Thallium-201 myocardial imaging before and after coronary revascularization: assessment of regional myocardial blood flow and graft patency.

Abstract
Twenty patients underwent myocardial imaging with Thallium-201 (201Tl) before and subsequent to coronary artery bypass grafting. All patients had rest and maximal treadmill exercise imaging postoperatively. Eleven of the 20 patients had rest and exercise 201Tl images preoperatively; 9/20 only had rest imaging preoperatively.

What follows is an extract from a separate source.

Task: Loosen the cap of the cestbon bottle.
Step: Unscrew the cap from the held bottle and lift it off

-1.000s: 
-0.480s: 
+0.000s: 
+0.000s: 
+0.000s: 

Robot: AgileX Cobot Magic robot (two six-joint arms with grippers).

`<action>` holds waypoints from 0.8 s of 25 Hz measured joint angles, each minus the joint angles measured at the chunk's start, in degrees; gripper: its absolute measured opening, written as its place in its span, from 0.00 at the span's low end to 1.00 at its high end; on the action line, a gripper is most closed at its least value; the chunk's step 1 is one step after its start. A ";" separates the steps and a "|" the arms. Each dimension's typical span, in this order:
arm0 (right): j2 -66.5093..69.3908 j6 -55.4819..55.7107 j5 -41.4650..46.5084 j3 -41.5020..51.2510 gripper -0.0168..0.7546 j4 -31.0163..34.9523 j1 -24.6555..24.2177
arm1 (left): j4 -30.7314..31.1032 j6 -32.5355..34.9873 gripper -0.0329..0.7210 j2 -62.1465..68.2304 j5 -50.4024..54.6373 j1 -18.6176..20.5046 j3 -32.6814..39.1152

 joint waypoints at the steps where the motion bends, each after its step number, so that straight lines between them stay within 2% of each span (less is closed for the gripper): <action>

Postoperative regional exercise perfusion was improved in seven of the 11 patients who had preoperative exercise images, and was associated with regional graft patency in each case. Thirteen of 20 patients showed no new defect with postoperative exercise imaging. The remaining seven patients developed or had an increased defect with exercise. The patients with no new perfusion defects during postoperative study has 26/30 grafts patent (87%). Patients developing a new perfusion defect with exercise had fewer grafts patent (7 of 13 [54%]; P less than 0.03). In these seven cases, a new exercise-induced defect was associated with regional graft closure or residual nonoperated disease. Knowledge of the preoperative coronary anatomy allowed the distinction between ungrafted areas and regional graft dysfunction. We conclude that preoperative and postoperative 201Tl imaging may noninvasively predict graft closure and/or improved regional perfusion with patent grafts.